What to work on
For each line below that contains the word "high", make a copy.

Data below

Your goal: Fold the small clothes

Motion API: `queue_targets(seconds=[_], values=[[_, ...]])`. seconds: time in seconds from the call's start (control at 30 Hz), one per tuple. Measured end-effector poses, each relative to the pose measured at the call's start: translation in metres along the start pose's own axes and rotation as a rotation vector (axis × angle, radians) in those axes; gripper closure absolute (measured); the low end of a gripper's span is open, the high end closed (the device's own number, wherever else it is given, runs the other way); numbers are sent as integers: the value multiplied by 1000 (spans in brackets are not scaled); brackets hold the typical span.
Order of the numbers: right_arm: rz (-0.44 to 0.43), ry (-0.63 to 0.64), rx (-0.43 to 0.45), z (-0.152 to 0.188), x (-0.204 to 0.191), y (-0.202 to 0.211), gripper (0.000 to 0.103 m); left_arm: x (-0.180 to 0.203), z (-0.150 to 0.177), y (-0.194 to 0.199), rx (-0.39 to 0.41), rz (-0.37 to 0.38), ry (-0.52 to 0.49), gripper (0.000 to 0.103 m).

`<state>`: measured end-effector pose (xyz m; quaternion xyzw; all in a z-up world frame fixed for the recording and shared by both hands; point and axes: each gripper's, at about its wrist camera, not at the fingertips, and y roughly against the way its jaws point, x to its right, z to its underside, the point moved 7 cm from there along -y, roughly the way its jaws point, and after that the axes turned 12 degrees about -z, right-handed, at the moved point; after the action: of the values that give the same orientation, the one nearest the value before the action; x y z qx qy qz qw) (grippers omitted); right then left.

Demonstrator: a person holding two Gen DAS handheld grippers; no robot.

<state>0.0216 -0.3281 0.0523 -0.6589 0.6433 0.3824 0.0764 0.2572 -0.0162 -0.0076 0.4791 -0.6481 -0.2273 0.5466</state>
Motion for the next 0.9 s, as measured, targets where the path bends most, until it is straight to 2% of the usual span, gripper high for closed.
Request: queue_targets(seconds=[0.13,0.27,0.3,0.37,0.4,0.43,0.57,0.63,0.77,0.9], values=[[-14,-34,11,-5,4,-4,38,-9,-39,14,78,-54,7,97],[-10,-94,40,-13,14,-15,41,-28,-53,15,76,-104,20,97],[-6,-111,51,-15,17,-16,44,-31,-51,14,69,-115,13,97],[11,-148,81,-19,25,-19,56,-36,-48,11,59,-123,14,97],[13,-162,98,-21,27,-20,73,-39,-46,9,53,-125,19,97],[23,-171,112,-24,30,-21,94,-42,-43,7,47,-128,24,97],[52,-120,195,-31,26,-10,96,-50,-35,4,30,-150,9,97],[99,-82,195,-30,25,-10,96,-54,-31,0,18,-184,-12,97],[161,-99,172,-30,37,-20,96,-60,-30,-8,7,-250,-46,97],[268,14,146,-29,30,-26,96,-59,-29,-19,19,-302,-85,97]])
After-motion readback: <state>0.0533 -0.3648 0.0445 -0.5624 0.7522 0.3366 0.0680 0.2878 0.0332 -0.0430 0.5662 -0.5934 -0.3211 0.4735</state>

Your response
Motion API: `queue_targets(seconds=[_], values=[[_, ...]])`. seconds: time in seconds from the call's start (control at 30 Hz), one per tuple. Measured end-effector poses, each relative to the pose measured at the call's start: translation in metres along the start pose's own axes and rotation as a rotation vector (axis × angle, radians) in those axes; gripper closure absolute (measured); the low end of a gripper's span is open, the high end closed (the device's own number, wherever else it is given, runs the other way); numbers are sent as integers: the value multiplied by 1000 (spans in brackets are not scaled); brackets hold the typical span.
Motion for the next 0.9 s, as measured, targets where the path bends most, until it is straight to 2% of the usual span, gripper high for closed.

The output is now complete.